Под Рождество 1944 г., когда потерпело крах германское наступление на Западе, когда исход войны уже ни у кого не вызывал сомнения, когда по дороге на фабрику и с фабрики встречные рабочие шептали мне (иные уже довольно громко): «Выше голову, приятель! Теперь ждать недолго…», – я разговорился с одним из своих собратьев по несчастью по поводу оценки настроения в стране. Это был мюнхенский коммерсант, по своему характеру больше мюнхенец, чем еврей, рассудительный человек, скептик, далекий от всякой романтики. Я рассказал о том, что часто слышу на улице слова ободрения. Он признался, что тоже сталкивался с этим, но не придавал этому никакого значения. Толпа, как и прежде, молится на фюрера, считал он. «И даже если у нас наберется несколько процентов его противников, ему достаточно произнести одну только речь, как все прибегут к нему снова, все! В самом начале, когда в северной Германии он был совершенно неизвестен, я не раз слышал его в Мюнхене. Никто ему не сопротивлялся. Я тоже. Перед ним нельзя устоять». Я спросил Штюлера, почему – на его взгляд – никто не может противиться Гитлеру. «Этого я не знаю, но устоять перед ним нельзя», – упрямо ответил он, не колеблясь ни секунды.

А в апреле 1945 г., когда даже слепцы видели, что все идет к концу, когда в баварской деревне, где мы нашли приют после бегства из Дрездена, все кляли фюрера на чем свет стоит, когда солдаты нескончаемым потоком уходили, бросая свои подразделения, – все же и тогда среди этих замученных войной, разочарованных и ожесточенных людей обязательно находились такие, кто с непреклонностью на лице и абсолютной убежденностью уверял, что 20 апреля, в день рождения фюрера, произойдет «поворот», начнется победоносное германское наступление: фюрер сказал об этом, настаивали они, а фюрер не врет, ему следует больше верить, чем всем разумным доводам.

Как можно объяснить это чудо, факт которого невозможно оспаривать? Известно объяснение психиатров на этот счет, я с ним полностью согласен, но хотел бы дополнить его объяснением филолога.

В тот вечер, когда фюрер произносил свою речь в Кенигсберге, один мой коллега, который не раз видел Гитлера и слышал его выступления, сказал мне, что убежден: этот человек кончит религиозным безумием. Я тоже думаю, что он в самом деле склонен был считать себя спасителем Германии, что в нем постоянно боролись мания величия в ее последней стадии с манией преследования и что именно бацилла этой болезни перекинулась на ослабленный в Первой мировой войне и переживший национальное унижение немецкий народ.

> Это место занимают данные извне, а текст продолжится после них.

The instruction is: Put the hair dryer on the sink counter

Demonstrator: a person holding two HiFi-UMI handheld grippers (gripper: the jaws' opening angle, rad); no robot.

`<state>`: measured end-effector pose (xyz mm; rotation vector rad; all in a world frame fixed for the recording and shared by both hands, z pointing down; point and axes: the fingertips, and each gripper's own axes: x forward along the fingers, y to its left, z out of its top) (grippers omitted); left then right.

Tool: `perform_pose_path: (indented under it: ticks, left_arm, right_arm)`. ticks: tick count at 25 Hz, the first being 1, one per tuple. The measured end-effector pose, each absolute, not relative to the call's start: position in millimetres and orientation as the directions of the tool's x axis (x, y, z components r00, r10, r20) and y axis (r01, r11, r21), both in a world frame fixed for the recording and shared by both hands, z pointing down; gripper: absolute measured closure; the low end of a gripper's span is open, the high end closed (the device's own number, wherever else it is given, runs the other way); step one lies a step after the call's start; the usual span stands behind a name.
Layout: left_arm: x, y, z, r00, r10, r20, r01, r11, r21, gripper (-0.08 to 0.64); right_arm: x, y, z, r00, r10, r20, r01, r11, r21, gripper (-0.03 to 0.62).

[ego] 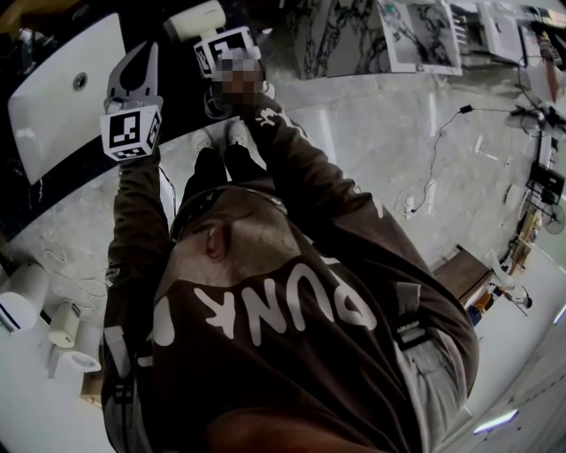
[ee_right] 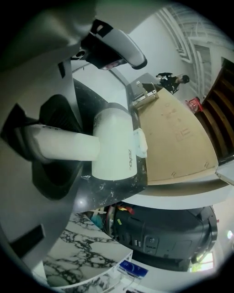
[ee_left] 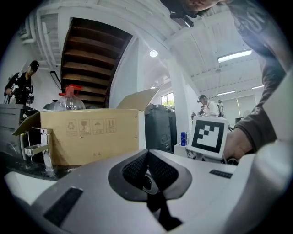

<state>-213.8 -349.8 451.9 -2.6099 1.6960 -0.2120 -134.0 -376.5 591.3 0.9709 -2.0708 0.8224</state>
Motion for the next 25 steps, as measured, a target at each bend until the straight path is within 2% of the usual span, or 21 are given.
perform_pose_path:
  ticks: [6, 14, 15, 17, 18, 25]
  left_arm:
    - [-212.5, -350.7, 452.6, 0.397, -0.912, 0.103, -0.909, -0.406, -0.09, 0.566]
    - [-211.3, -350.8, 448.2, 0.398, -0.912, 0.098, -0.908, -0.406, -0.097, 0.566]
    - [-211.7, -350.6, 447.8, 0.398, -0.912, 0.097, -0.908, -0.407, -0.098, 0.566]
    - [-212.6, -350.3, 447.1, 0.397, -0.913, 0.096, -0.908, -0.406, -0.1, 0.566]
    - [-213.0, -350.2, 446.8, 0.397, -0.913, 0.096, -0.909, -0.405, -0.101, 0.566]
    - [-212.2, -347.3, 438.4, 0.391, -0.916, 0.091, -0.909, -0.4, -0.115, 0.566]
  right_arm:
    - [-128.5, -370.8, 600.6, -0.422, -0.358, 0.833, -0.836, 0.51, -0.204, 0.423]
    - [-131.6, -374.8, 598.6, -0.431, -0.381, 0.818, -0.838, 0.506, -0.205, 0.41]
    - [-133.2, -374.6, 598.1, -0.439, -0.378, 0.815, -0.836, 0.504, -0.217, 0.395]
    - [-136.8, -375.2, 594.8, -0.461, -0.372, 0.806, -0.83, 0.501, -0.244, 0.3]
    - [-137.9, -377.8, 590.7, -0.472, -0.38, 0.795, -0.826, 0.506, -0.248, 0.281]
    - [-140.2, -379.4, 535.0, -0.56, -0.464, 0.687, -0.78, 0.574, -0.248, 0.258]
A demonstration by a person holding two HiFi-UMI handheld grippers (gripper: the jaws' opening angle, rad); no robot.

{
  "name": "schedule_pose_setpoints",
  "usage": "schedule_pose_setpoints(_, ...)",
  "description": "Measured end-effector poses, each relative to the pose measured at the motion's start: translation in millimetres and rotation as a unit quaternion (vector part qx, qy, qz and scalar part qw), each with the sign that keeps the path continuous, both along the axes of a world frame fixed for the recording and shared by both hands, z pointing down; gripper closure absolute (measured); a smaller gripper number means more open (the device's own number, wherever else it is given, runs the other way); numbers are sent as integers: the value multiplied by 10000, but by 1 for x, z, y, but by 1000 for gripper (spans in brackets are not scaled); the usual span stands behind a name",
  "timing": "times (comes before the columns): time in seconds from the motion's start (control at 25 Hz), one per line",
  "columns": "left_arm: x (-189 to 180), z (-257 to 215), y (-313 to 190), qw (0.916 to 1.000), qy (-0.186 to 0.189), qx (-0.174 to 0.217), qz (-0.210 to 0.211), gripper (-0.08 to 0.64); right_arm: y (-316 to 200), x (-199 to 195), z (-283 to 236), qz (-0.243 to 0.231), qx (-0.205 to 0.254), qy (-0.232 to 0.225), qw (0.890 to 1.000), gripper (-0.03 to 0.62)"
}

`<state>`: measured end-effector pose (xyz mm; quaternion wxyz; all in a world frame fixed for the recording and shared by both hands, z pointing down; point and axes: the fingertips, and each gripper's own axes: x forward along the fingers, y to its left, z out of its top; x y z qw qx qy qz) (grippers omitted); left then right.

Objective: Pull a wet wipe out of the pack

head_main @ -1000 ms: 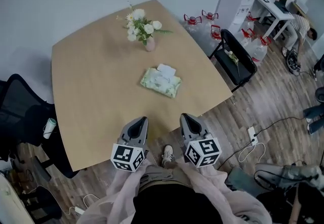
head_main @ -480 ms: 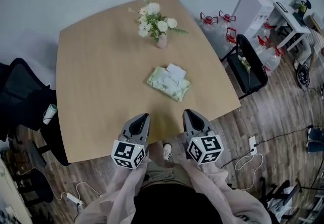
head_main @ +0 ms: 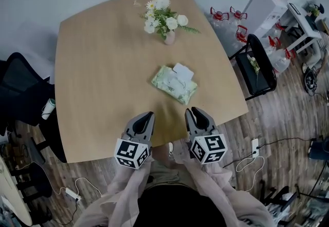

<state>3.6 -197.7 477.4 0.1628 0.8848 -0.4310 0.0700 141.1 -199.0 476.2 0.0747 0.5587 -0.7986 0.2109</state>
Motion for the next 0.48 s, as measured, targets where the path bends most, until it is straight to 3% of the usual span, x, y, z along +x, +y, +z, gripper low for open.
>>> schedule_pose_setpoints(0.48,9,18,-40,9996,-94,-252,129,545,-47,-1,19,-204,-249,152,9994,435)
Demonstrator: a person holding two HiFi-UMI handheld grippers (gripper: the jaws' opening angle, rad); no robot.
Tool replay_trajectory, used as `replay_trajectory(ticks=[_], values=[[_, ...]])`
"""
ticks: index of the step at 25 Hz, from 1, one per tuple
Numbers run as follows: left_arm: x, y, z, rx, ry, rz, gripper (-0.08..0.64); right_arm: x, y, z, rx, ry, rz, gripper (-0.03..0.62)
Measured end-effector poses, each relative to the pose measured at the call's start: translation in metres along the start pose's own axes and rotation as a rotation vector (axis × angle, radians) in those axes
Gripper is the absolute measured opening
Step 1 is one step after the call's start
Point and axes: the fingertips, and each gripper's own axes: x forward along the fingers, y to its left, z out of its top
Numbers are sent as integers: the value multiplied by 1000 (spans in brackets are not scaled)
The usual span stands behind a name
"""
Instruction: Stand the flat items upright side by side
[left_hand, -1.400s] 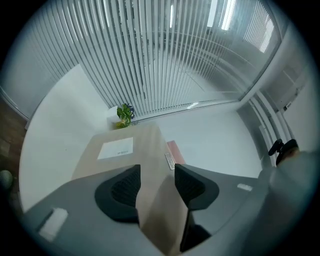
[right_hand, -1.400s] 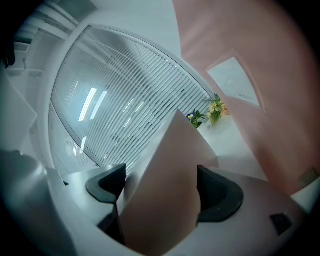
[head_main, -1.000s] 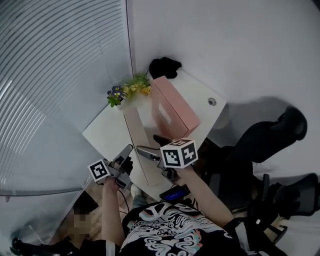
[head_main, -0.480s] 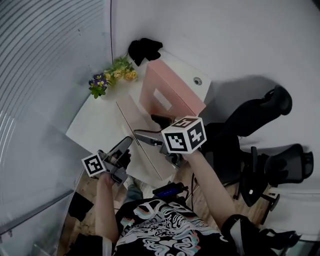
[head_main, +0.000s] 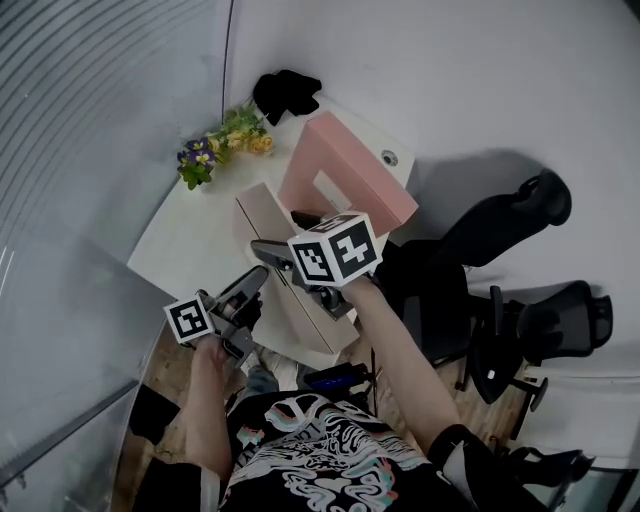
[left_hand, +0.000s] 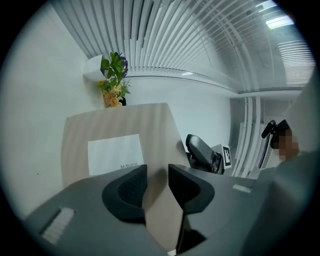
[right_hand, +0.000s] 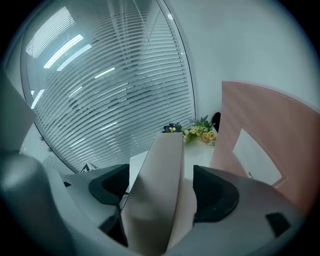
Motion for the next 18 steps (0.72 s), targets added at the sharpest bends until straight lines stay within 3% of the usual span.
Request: replay_trajectory(ticks=[9,12,18], values=[[0,0,-2,0,32,2,117,14,5,8,-27,63,-14,397],[1,-2,-2,-5,33,-5,117,18,5,7,-76,78,-32,334],[-1,-3,-2,-1,39,7,117,20,7,5,-91,81,-65,330]])
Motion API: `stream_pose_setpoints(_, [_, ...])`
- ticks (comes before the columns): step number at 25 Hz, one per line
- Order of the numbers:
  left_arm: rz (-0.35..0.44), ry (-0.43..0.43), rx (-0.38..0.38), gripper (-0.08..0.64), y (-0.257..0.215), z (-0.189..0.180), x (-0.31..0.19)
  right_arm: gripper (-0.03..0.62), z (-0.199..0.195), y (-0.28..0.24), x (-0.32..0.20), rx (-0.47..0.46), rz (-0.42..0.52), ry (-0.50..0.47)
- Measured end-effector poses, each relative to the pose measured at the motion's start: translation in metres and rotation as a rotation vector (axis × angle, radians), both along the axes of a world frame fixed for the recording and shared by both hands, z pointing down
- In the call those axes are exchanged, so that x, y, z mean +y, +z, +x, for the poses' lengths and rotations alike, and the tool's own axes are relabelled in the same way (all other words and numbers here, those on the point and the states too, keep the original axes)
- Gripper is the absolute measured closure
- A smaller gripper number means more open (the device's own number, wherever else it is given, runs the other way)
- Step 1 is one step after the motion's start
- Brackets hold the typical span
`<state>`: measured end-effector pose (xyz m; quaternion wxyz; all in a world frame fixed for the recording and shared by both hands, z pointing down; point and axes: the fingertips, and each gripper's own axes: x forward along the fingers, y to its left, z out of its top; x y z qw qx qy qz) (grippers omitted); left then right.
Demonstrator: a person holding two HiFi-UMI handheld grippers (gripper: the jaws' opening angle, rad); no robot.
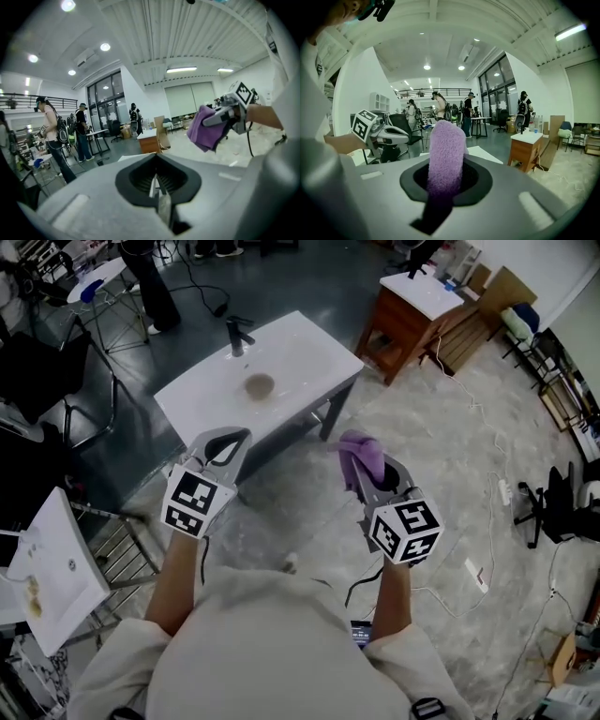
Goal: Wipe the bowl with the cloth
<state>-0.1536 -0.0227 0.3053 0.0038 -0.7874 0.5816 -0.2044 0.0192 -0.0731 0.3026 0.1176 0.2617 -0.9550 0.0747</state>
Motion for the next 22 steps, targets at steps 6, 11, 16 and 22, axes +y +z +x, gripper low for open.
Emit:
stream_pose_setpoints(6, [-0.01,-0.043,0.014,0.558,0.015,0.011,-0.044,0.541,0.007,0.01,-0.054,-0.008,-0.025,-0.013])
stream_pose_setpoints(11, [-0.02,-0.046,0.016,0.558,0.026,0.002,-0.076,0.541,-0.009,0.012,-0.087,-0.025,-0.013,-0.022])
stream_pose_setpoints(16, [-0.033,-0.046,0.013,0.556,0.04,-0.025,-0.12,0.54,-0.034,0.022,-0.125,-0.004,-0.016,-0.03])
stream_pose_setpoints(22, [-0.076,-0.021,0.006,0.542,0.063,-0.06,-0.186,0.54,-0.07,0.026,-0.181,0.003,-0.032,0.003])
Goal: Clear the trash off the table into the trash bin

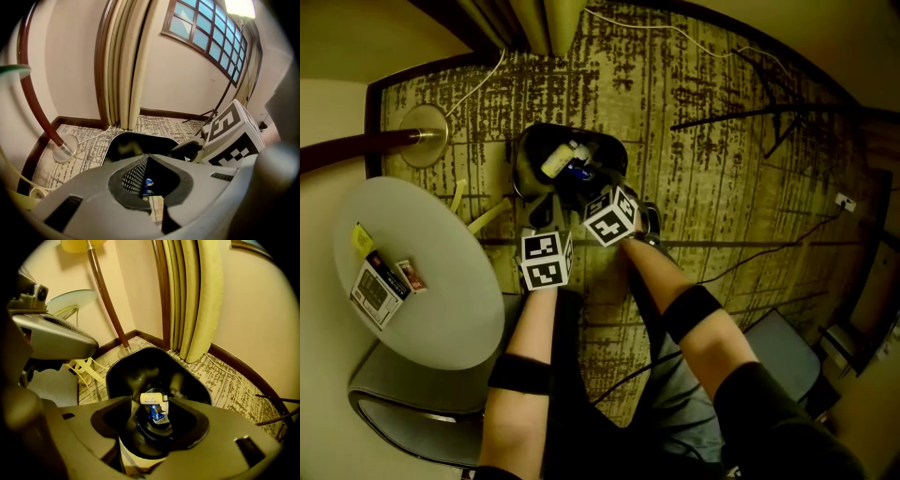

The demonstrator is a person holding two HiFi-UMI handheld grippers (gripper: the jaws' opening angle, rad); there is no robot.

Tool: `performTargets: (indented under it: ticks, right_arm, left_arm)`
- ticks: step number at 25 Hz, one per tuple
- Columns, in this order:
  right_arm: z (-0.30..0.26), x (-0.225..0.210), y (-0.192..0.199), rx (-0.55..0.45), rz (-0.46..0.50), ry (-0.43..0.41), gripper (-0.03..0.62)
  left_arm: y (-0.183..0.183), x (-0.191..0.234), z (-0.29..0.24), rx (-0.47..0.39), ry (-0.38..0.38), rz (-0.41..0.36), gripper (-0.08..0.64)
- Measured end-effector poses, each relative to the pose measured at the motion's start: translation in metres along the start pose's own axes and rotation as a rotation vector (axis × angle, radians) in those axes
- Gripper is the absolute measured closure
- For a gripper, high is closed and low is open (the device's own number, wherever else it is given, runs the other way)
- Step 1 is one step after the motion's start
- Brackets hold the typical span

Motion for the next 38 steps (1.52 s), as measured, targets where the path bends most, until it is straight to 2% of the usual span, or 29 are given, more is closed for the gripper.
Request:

Но помимо этого, думается мне с позиции филолога, бесстыжая и неприкрытая риторика Гитлера оказалась настолько действенной именно потому, что она с беспощадностью впервые обрушившейся эпидемии проникла в язык, до сих пор ею не затронутый, что она в своей сущности была столь же чуждой немцам, как и скопированный у фашистов приветственный жест или заимствованная у них форма – нельзя ведь назвать очень оригинальной замену черной рубашки на коричневую, – как и вся декоративная символика массовых мероприятий.

Но сколько бы национал-социализм ни взял от старшего (10 лет разницы) фашизма, какой бы высокой ни была доля чужих бактерий в его болезни, – в конечном счете это была (или стала ею) специфически немецкая болезнь, прогрессирующее вырождение германской плоти; и безусловно преступный, но все же не столь зверский итальянский фашизм, получив обратно яд из зараженной им Германии, сгинул вместе с нацизмом.